FEYNMAN, Richard, 1987, Astronomically inadequate, The Economist.

O agressivo lobby dos defensores das teses da privatização do saneamento, em especial aqueles think tanks que por vezes são porta-vozes vorazes dos mais diletantes em desenvolvimento de políticas públicas localizadas na redução da desigualdade do saneamento, mas especialistas demais em promoção dos conceitos de privatização, logram, invariavelmente de números, que por vezes são nada menos e nada mais do que a superlativização do que já é exagerado, e tudo, com a finalidade última na conclusão inadequada com premissas tortas, de que, não há investimento público em saneamento, ou quiçá, quando há é pouco ou insuficiente – ignorando o BNDES (polêmicas de diretrizes ou financiamento de privatizações a parte) ou qualquer tipo de política desenvolvimentista em termos de saneamento, indústria ou sustentabilidade e os exemplos ao redor do mundo no setor – nesse storyboard, tais números são essenciais, advindos das mais diversas formas de alegação – tudo para caber em um título de jornal ou nas proposições descaradas.
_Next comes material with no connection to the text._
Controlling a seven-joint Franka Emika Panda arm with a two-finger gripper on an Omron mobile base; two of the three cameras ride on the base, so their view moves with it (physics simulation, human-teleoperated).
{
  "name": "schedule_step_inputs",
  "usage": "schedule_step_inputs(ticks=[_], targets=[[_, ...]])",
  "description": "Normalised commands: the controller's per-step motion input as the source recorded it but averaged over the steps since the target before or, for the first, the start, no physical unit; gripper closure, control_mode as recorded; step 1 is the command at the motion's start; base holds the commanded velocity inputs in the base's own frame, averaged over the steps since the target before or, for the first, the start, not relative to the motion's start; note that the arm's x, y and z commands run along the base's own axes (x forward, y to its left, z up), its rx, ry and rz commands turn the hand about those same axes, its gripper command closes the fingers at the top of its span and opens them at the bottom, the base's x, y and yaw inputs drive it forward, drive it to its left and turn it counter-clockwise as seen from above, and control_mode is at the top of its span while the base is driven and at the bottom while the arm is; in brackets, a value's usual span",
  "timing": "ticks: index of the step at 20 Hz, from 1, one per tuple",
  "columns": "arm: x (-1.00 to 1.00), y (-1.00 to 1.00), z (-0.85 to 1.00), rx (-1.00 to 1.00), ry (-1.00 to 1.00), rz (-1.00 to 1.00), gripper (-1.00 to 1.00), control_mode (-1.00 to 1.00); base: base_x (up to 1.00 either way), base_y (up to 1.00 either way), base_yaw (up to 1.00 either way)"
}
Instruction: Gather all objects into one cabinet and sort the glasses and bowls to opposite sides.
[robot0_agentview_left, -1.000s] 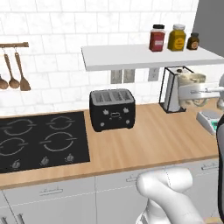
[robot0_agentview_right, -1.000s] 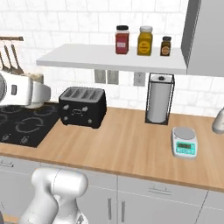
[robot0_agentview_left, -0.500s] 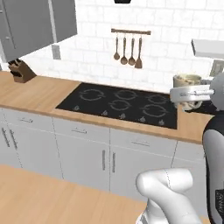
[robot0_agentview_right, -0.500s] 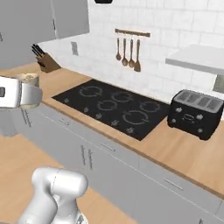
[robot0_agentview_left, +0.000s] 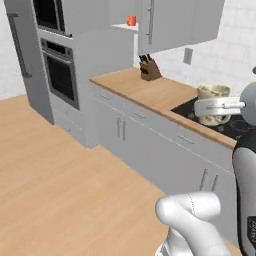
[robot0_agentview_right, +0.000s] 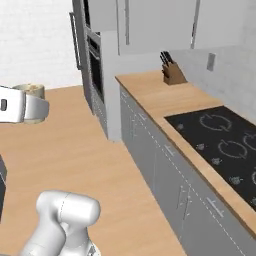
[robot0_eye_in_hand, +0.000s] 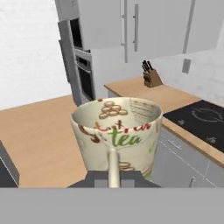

Desde de a Abcon (Associação e Sindicato Nacional das Concessionárias Privadas de Serviços Públicos de Água e Esgoto) alegar que o Brasil precisa investir R$ 893,3 bilhões até um outro estudo da FDC (Fundação Dom Cabral) que conclui que são necessários R$ 500 bilhões em 10 anos para atingir metas de universalização do saneamento, há de tudo, de tudo para alegar que não é possível o investimento público (com isso as companhias públicas ou mistas de saneamento) investir em saneamento, sendo portanto, necessário, a todo custo (nem que esse custo seja regulatório) fazer investimentos privados.

O cerne da discussão da NR 3 da ANA se relaciona exatamente aí: com o custo privado e com alterações na metodologia para torná-la mais “eficiente”, afinal, no processos de encampação, privatizações veladas, como é no caso de Patos de Minas (MG) – que inclusive, o 161 da ANA foi inserido como base normativa e de “inovação” para o projeto de encampação ou contratos vencidos – a relação entre municipalidade, saneamento e divida sempre foi um dos entraves no avanço da entradas de empresas privadas no setor, que parece aos poucos estar, step by step, alterando elementos essenciais dessa dinâmica, que a curto, médio e longo prazo, e por trás desse processo? O que nos interessa portanto saber? Por agora, a mais essencial das perguntas: a filosofia por trás deste processo: assim como Chesterton escreve em Os Hereges: “Mas há algumas pessoas, no entanto – e eu sou uma delas, que pensam que a coisa mais prática e importante sobre um homem ainda é a sua visão do universo. Nós achamos que para uma senhoria considerando um inquilino, é importante saber o seu rendimento, mas ainda mais importante saber a sua filosofia. Nós achamos que para um general prestes a combater um inimigo, é importante saber os números do inimigo, mas ainda mais importante saber a filosofia do inimigo. Nós pensamos que a questão não é se a teoria do cosmos afeta assuntos, mas se, a longo prazo, qualquer outra coisa afeta”, portanto, de filosofia bem pragmática e utilitarista, nos interessa saber se a NR 3 vai afetar, no que vai afetar e como vai afetar.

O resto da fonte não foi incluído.